The estimation errors in the classical method are predominantly positive because of the worldwide growth of the elderly population in the course of demographic transition, which produced population age structures younger (of lower mortality) than the structure of stationary populations assumed in the method. The biases were relatively small (yet, quite substantial) for periods with shorter life expectancy at birth and soared to high levels as life expectancy grew. This comes well in agreement with the formal derivations by Horiuchi-Coale and Mitra. Currently, closing the life table at age 65, both sexes combined, would produce an upward bias in life expectancy at birth as high as 10 years in some countries and more than 2.5 years in many other cases. These errors, with the secular trend of life expectancy increasing by about 2 years per decade (Oeppen and Vaupel 2002; White 2002), correspond to gains of life expectancy over 12–50 years. If data permits closing the life table at age 75 or 85, the estimation errors are down to under 4 or 0.75 years, respectively. Closing the life tables at age 95 yields only minor errors in e_{0}, while closing at age 55 drives the errors to unacceptably high levels. The errors are generally higher when considering only the female populations or both sexes together.
In Table 1, we also show the estimation errors in life expectancy e_{ a } at the beginning of the open age interval as a percent of the life expectancy from the corresponding full life table. Our interest in this kind of estimation errors is driven by the usual practice in population projections, where the population of the open age interval is projected on the basis of the life table death rate for that age group (Preston et al. 2001). The life table death rate in the open age interval is related to the life expectancy through exactly the same equation (1) as in the classical method. Therefore, the relative error in remaining life expectancy e_{ a } obtained from the classical method shows the relative difference between the actual population death rate for the open age interval and the corresponding life table rate. Hence, the relative errors shown in Table 1 indicate that substituting the actual population change in the open age interval by its estimate, based on the life table death rate, may lead to annual downward biases of dozens of percent in the numbers of deaths in the open age interval.
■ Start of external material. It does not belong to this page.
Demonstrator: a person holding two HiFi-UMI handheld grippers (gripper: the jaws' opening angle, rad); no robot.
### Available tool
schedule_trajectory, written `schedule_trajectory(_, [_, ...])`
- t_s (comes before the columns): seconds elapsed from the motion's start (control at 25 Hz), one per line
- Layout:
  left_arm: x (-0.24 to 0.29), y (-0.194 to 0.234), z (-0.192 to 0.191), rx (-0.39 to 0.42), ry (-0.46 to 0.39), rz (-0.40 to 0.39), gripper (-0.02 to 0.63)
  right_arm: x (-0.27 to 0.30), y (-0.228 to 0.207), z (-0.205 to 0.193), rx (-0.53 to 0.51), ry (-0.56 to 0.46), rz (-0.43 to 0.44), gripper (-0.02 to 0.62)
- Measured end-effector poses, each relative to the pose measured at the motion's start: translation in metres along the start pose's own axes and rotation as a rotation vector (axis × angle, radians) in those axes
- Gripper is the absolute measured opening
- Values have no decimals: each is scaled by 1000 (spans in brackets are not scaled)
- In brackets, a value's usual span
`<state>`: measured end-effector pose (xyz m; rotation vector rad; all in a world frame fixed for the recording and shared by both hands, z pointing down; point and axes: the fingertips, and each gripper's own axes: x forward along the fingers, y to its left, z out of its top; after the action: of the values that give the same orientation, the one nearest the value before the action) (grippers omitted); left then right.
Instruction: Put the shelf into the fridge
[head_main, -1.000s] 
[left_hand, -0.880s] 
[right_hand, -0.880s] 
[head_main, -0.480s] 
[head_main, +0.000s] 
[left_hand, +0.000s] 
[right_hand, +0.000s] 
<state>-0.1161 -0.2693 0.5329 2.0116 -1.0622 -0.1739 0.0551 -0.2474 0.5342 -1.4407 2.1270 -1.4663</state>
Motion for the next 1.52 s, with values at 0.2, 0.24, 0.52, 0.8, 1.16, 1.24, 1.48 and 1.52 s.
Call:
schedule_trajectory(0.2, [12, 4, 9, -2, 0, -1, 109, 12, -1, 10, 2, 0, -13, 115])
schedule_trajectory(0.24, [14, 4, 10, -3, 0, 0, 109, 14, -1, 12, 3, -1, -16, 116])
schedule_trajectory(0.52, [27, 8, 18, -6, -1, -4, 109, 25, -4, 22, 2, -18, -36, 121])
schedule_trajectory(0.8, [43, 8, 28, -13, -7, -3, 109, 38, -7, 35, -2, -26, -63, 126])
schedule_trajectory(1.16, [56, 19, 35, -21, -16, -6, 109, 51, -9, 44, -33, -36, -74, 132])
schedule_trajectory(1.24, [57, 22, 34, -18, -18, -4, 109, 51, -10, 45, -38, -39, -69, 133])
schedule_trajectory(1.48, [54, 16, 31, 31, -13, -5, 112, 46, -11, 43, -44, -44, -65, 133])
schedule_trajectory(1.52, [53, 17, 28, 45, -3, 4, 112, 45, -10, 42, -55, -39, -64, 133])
The extrapolation method, surprisingly, does not improve over the classical method in terms of bias and is rather unstable at open age intervals starting at younger age. Only in cases with high life expectancy and later onset of the open age interval does it systematically outperform the classical method (Fig. 2, plot k). Note that we used the Gompertz model that assumes exponential growth of the death rates as a function of age. If we used a more optimistic logistic-type model (e.g., the Kannisto model (Thatcher et al. 1998) fits better the pattern of mortality deceleration at oldest old age and is used by the WHO and the HMD), the upward biases in life expectancy estimates would be even higher.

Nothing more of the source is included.